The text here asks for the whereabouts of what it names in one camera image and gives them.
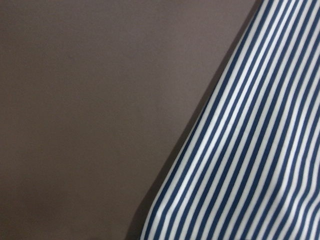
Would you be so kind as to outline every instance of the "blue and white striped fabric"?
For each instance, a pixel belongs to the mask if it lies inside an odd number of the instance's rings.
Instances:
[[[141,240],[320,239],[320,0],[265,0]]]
------
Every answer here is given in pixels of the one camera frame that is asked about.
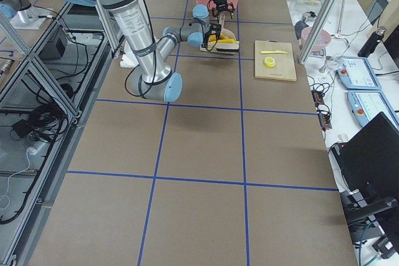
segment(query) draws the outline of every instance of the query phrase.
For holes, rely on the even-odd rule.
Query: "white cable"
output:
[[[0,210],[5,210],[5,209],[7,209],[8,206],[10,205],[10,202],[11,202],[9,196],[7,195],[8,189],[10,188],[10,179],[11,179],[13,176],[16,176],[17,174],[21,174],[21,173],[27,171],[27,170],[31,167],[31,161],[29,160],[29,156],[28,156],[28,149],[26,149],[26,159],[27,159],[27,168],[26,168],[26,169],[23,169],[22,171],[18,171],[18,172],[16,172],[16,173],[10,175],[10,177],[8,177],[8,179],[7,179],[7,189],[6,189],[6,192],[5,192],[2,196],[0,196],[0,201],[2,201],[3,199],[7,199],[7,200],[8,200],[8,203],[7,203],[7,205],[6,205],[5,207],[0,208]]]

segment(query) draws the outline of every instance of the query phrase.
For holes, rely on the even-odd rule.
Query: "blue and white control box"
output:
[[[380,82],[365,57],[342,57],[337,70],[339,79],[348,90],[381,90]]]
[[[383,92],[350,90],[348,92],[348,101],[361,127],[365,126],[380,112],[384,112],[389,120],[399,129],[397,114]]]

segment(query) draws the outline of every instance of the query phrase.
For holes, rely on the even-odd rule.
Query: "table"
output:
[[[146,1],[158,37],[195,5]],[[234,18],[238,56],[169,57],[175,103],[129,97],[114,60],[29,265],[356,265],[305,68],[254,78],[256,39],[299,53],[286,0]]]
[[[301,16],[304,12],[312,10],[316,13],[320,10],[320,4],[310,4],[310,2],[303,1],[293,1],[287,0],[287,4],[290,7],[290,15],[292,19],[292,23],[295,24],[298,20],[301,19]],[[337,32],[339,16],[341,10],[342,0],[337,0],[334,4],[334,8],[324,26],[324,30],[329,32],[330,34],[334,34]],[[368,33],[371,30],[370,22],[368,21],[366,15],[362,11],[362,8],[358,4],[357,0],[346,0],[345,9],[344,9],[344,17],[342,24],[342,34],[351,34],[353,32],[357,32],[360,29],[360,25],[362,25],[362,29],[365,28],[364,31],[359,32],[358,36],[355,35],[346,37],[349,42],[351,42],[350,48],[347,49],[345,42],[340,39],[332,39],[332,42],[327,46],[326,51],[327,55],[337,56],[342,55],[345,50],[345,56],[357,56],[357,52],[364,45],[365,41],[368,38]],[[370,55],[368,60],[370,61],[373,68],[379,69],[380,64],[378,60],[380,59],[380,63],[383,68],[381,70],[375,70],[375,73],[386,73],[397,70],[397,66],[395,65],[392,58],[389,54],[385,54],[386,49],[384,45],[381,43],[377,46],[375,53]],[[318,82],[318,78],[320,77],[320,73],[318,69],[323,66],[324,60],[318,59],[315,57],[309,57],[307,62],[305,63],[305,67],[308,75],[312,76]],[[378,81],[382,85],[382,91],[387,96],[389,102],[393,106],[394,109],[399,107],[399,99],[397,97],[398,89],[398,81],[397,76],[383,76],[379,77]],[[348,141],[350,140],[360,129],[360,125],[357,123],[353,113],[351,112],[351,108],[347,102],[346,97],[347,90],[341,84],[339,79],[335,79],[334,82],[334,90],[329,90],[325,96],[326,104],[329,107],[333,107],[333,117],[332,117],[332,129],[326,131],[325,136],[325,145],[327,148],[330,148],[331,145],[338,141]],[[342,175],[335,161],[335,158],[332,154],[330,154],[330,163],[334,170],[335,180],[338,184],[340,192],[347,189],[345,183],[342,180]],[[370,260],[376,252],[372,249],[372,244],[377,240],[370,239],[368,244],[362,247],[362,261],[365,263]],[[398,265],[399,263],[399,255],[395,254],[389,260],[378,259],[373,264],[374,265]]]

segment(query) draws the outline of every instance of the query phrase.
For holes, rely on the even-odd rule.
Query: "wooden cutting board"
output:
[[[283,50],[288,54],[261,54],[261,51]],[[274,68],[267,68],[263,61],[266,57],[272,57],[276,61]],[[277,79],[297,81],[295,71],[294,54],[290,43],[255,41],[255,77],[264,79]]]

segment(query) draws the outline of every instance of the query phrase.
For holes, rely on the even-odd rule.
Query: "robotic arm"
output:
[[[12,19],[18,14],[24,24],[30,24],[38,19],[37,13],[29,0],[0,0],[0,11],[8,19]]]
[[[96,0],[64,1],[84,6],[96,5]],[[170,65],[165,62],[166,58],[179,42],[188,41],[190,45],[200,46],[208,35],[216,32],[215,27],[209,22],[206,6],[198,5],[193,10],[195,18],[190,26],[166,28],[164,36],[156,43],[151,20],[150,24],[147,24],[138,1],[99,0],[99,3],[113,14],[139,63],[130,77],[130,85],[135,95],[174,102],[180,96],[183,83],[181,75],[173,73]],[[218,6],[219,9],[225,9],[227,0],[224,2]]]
------
= Task description =
From the records above, pull every line that has the string "camera" and copy it.

= Answer for the task =
The text here asks for the whereabouts of what it names in one camera image and gives them.
Every answer here is given in pixels of the one camera frame that is asked about.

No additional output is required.